***** Working data *****

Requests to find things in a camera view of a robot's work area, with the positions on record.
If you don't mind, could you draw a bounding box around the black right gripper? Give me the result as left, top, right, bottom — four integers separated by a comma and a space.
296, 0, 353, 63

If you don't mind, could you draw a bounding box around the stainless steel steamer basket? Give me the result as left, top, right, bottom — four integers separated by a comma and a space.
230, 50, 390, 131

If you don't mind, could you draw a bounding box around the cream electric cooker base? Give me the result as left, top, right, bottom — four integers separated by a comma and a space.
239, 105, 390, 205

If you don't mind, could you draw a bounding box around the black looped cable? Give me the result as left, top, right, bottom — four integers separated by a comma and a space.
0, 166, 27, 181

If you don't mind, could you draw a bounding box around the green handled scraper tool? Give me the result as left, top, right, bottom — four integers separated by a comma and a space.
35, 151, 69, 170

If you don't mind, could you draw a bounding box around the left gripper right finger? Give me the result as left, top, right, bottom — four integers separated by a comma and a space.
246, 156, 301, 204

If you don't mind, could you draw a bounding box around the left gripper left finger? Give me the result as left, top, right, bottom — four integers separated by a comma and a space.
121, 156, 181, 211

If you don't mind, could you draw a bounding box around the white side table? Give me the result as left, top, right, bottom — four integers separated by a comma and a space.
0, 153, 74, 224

*****

Copy all the records above exactly, missing none.

Expected output |
Requests to find things in a camera view of a robot's work area, with the positions on record.
If you don't mind, could you draw a bounding box around the black right gripper? Give me the result as left, top, right, bottom — four integers separated by a comma and a space.
296, 0, 353, 63

If you don't mind, could you draw a bounding box around the stainless steel steamer basket? Give me the result as left, top, right, bottom — four integers separated by a comma and a space.
230, 50, 390, 131

If you don't mind, could you draw a bounding box around the cream electric cooker base? Give me the result as left, top, right, bottom — four integers separated by a comma and a space.
239, 105, 390, 205

If you don't mind, could you draw a bounding box around the black looped cable? Give me the result as left, top, right, bottom — four integers separated by a comma and a space.
0, 166, 27, 181

If you don't mind, could you draw a bounding box around the green handled scraper tool? Give me the result as left, top, right, bottom — four integers separated by a comma and a space.
35, 151, 69, 170

If you don't mind, could you draw a bounding box around the left gripper right finger? Give me the result as left, top, right, bottom — four integers separated by a comma and a space.
246, 156, 301, 204

If you don't mind, could you draw a bounding box around the left gripper left finger? Give me the result as left, top, right, bottom — four integers separated by a comma and a space.
121, 156, 181, 211

If you don't mind, could you draw a bounding box around the white side table? Give me the result as left, top, right, bottom — four integers separated by a comma and a space.
0, 153, 74, 224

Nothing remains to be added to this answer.